Word for word, retype every line of the data.

# DATA SECTION
----

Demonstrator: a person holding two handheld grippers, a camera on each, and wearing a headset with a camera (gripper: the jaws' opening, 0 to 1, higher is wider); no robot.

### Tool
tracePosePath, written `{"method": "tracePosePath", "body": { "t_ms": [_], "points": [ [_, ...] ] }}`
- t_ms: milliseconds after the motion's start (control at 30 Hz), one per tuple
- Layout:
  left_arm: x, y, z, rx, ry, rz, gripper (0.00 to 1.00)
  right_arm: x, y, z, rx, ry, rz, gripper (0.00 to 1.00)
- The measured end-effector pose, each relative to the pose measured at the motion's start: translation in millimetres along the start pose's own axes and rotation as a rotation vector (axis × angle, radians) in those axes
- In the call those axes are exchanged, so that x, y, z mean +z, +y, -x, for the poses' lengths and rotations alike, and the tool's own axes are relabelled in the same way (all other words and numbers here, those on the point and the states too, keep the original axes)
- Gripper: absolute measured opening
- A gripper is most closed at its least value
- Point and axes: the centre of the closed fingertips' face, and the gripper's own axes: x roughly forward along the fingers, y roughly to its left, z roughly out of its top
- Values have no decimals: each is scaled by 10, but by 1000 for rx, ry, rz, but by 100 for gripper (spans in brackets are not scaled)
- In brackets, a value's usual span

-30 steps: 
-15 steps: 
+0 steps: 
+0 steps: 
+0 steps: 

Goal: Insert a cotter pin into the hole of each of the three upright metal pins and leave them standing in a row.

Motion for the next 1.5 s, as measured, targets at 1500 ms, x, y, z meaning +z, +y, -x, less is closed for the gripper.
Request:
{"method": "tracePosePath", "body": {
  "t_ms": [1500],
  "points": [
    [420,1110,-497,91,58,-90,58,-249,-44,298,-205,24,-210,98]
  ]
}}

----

# SOLUTION TO THE PROBLEM
Demonstrator: a person holding two handheld grippers, a camera on each, and wearing a headset with a camera (gripper: the jaws' opening, 0 to 1, higher is wider); no robot.

### Tool
tracePosePath, written `{"method": "tracePosePath", "body": { "t_ms": [_], "points": [ [_, ...] ] }}`
- t_ms: milliseconds after the motion's start (control at 30 Hz), one per tuple
- Layout:
  left_arm: x, y, z, rx, ry, rz, gripper (0.00 to 1.00)
  right_arm: x, y, z, rx, ry, rz, gripper (0.00 to 1.00)
- The measured end-effector pose, each relative to the pose measured at the motion's start: translation in millimetres along the start pose's own axes and rotation as a rotation vector (axis × angle, radians) in those axes
- In the call those axes are exchanged, so that x, y, z mean +z, +y, -x, for the poses' lengths and rotations alike, and the tool's own axes are relabelled in the same way (all other words and numbers here, those on the point and the states too, keep the original axes)
- Gripper: absolute measured opening
- A gripper is most closed at its least value
- Point and axes: the centre of the closed fingertips' face, and the gripper's own axes: x roughly forward along the fingers, y roughly to its left, z roughly out of its top
- Values have no decimals: each is scaled by 10, but by 1000 for rx, ry, rz, but by 100 for gripper (spans in brackets are not scaled)
- In brackets, a value's usual span

-30 steps: 
-15 steps: 
+0 steps: 
+0 steps: 
+0 steps: 

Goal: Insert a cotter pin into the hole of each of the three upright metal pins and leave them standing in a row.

Motion for the next 1.5 s, as measured, targets at 1500 ms, x, y, z meaning +z, +y, -x, less is closed for the gripper.
Request:
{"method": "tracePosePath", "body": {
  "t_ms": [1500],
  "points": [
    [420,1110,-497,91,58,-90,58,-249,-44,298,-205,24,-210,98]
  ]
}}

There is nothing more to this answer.